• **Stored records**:
■ ■ ■
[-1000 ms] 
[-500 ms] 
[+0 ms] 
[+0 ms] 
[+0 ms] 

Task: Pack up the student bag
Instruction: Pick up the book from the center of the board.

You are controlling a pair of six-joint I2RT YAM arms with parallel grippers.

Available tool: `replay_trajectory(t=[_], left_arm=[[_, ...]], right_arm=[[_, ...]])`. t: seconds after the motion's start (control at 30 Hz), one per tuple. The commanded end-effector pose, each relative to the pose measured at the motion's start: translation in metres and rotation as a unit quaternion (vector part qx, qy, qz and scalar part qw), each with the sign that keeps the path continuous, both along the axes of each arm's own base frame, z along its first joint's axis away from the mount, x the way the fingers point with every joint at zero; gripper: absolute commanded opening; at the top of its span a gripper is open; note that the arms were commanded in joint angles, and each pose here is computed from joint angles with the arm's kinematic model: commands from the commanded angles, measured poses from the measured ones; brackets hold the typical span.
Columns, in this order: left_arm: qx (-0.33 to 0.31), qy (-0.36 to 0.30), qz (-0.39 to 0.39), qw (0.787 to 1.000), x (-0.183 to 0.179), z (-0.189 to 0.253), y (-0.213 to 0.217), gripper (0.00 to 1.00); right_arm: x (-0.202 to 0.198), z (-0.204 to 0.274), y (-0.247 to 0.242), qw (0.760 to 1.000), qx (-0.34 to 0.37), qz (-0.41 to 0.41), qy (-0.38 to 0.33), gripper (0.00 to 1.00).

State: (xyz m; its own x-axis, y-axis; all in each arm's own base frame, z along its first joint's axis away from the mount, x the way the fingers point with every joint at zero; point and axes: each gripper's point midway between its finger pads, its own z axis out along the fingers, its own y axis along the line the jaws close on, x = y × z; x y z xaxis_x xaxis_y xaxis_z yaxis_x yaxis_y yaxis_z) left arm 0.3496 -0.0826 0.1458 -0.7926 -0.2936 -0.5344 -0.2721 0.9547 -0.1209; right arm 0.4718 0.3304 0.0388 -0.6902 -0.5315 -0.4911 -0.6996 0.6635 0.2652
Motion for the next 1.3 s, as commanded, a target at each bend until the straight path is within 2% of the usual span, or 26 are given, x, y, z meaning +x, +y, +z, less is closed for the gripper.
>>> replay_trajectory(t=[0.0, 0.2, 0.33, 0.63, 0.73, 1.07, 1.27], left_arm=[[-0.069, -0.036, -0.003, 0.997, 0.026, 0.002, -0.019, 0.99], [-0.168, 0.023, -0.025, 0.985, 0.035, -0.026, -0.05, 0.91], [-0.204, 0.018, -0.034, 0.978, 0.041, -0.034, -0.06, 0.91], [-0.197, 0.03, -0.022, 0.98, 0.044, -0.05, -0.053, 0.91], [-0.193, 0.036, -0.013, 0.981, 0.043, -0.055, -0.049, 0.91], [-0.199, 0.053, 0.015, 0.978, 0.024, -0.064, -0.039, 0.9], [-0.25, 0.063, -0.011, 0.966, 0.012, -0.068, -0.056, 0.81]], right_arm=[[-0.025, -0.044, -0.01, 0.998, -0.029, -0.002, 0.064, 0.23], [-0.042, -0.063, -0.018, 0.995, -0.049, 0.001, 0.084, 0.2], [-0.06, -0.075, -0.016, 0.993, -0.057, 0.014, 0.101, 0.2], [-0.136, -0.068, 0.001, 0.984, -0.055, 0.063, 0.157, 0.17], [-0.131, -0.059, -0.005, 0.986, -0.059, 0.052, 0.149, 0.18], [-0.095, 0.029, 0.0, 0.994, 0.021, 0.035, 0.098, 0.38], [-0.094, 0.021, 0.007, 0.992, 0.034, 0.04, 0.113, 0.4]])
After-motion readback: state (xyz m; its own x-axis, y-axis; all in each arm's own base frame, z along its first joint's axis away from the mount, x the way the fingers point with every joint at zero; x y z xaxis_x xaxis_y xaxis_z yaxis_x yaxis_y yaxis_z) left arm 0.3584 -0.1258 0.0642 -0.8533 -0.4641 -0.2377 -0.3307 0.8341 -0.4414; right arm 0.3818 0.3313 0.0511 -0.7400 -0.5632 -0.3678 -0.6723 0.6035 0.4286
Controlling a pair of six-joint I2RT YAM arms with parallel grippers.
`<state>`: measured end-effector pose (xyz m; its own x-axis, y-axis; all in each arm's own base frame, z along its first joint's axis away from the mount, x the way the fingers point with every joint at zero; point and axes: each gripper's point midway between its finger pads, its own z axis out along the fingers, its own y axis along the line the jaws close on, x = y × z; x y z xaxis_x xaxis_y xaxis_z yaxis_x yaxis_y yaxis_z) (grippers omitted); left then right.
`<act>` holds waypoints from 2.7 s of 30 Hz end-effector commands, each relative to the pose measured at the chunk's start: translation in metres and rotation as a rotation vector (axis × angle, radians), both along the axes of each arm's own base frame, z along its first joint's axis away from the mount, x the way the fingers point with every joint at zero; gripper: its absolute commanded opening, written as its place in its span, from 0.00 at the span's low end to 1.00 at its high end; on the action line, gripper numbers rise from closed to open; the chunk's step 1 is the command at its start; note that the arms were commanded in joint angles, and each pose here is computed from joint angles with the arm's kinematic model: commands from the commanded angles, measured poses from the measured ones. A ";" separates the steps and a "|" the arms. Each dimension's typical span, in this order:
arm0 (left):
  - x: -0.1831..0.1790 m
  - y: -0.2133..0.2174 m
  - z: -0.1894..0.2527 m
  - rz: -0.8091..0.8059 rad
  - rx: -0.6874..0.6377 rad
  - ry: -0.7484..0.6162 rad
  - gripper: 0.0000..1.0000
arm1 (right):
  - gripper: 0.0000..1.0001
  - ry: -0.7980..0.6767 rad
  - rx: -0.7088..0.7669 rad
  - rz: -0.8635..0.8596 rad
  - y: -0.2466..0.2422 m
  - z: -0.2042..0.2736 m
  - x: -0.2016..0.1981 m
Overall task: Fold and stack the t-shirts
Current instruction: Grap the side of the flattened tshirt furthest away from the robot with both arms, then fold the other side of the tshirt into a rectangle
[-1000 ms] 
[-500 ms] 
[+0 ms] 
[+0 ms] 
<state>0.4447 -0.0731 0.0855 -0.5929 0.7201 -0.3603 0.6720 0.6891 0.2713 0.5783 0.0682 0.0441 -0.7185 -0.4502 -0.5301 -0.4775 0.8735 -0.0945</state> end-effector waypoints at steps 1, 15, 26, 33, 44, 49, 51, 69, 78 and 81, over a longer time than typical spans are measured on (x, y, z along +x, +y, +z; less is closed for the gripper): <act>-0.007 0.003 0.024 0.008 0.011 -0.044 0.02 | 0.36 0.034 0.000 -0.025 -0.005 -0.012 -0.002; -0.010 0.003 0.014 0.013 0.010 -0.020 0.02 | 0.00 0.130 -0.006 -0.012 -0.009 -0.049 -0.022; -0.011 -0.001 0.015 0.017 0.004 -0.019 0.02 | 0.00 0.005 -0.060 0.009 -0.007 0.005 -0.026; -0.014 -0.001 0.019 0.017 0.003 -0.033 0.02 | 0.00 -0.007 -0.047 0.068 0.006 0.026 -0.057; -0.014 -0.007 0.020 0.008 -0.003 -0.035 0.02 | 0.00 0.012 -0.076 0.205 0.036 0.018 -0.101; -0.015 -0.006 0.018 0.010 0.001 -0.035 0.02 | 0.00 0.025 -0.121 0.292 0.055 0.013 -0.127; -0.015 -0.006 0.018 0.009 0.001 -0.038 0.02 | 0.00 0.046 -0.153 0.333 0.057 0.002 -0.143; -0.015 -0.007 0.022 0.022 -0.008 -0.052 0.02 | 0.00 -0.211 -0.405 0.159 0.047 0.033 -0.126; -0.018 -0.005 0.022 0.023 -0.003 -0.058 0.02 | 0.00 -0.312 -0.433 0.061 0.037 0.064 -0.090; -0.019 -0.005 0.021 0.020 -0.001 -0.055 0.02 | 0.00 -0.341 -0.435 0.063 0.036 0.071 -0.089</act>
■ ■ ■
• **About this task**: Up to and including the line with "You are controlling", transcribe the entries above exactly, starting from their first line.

• **Exercise result**:
[-1000 ms] 
[-500 ms] 
[+0 ms] 
[+0 ms] 
[+0 ms] 

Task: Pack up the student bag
Instruction: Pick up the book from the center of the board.

You are controlling a pair of six-joint I2RT YAM arms with parallel grippers.

The exercise calls for nothing more.